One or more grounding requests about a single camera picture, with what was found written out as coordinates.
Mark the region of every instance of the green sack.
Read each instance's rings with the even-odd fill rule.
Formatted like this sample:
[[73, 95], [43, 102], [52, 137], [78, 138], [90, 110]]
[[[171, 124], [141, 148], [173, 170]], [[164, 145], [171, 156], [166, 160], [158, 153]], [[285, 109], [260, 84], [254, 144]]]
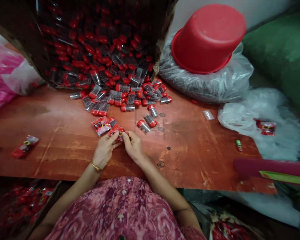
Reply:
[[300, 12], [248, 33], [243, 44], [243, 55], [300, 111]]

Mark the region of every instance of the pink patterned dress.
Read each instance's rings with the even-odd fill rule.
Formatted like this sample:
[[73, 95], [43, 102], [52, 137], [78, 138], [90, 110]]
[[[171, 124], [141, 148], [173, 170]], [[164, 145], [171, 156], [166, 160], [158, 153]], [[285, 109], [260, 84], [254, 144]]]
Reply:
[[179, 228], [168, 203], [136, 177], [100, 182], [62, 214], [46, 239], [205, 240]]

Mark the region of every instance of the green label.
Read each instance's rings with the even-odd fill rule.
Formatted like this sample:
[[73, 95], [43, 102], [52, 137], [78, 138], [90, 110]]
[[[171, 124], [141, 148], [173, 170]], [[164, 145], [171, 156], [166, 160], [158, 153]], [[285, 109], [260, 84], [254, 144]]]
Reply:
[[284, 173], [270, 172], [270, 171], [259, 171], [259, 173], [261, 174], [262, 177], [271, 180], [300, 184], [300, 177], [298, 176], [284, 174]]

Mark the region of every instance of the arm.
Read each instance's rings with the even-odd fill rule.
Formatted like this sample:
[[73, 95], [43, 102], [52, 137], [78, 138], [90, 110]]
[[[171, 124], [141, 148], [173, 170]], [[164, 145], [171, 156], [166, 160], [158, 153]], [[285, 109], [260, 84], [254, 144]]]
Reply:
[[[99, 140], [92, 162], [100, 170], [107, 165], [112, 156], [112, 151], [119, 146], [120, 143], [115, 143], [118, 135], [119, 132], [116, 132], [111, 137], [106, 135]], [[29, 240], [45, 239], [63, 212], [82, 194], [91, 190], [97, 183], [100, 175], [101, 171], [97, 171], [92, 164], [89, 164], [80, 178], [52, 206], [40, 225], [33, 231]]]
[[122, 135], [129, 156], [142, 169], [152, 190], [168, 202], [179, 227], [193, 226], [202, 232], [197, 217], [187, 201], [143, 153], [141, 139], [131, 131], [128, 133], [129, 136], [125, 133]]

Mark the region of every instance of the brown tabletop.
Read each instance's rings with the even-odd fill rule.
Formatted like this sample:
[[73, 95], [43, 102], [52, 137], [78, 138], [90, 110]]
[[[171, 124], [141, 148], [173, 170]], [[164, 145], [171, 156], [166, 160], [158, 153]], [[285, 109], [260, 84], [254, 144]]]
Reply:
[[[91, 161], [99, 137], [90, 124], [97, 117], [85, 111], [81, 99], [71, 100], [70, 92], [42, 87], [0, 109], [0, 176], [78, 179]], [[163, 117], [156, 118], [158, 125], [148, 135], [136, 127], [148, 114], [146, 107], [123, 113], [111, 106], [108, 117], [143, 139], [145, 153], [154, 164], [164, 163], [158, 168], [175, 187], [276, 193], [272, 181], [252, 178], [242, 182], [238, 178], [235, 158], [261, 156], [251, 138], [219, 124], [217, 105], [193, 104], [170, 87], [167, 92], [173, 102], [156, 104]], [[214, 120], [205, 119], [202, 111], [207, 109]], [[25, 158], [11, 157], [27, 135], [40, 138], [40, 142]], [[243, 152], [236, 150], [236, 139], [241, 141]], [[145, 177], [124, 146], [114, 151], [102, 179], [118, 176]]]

++++++++++++++++++++

PROBLEM TO SOLVE |
Your answer should be a single number: how many lines in the preceding entries contain "Mark".

WRITTEN SOLUTION |
5